● **DESCRIPTION OF THE TASK**:
The answer must consist of every line below that holds the word "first".

● **DATA PROVIDED**:
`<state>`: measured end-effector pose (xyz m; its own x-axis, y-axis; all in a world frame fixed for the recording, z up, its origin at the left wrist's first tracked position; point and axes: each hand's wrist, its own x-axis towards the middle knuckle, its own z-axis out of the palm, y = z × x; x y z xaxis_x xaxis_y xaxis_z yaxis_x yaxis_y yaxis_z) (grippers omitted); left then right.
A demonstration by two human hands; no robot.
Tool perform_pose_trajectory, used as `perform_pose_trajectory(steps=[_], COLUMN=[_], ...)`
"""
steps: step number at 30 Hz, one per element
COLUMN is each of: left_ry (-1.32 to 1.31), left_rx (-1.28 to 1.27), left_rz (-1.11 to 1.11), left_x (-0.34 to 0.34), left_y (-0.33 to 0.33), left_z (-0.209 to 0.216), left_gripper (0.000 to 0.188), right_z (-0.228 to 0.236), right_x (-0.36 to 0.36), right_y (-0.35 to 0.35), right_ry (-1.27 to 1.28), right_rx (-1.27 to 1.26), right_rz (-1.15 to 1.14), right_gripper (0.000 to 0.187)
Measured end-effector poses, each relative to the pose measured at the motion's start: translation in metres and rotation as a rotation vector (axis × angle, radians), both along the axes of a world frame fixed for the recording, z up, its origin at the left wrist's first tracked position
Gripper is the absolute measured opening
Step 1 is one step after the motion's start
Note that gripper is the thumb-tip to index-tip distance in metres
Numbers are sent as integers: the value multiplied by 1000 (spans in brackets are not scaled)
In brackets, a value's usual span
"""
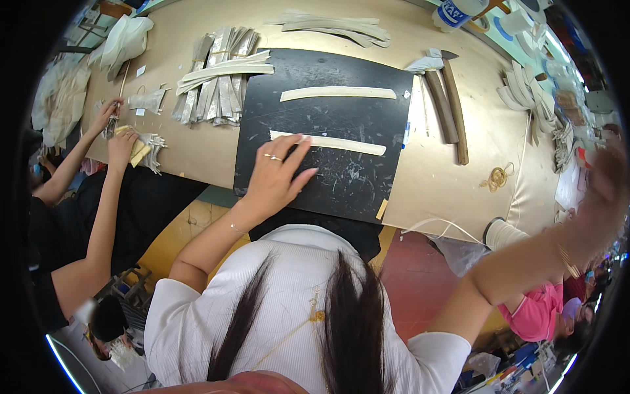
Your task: The person wraps a white string around a long, narrow fabric strip using a small tool to press the string into place. The person repeats this process on multiple fabric strips, placing finished pieces on the table.
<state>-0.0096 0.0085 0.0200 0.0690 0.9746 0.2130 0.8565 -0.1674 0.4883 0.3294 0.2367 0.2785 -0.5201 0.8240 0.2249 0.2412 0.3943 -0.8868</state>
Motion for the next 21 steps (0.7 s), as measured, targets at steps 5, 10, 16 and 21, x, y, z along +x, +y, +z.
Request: perform_pose_trajectory(steps=[5, 10, 16, 21], left_ry=[170, 99, 126, 89], left_rx=[-56, -58, -52, -30], left_rz=[77, 98, 98, 137], left_x=[-12, -14, -17, -19], left_y=[-27, -29, -28, -30], left_z=[-13, -19, -22, -27], left_gripper=[59, 62, 60, 63], right_z=[-189, -248, -245, -250], right_x=[-167, -221, -245, -244], right_y=[-53, -74, -73, -73], right_ry=[-291, -337, -561, -615], right_rx=[-612, -477, -474, -463], right_rz=[183, 412, 467, 427], right_gripper=[21, 25, 24, 24])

● **EXERCISE OUTPUT**:
`<state>`: measured end-effector pose (xyz m; its own x-axis, y-axis; all in a world frame fixed for the recording, z up, its origin at the left wrist's first tracked position; point and axes: each hand's wrist, its own x-axis towards the middle knuckle, its own z-axis out of the palm, y = z × x; x y z xaxis_x xaxis_y xaxis_z yaxis_x yaxis_y yaxis_z) (grippers omitted); left then right.
Measured end-effector poses, each relative to the pose measured at the motion's start: translation in metres and rotation as a rotation vector (axis × angle, radians), both along the axes of a world frame fixed for the recording, z up, its origin at the left wrist's first tracked position

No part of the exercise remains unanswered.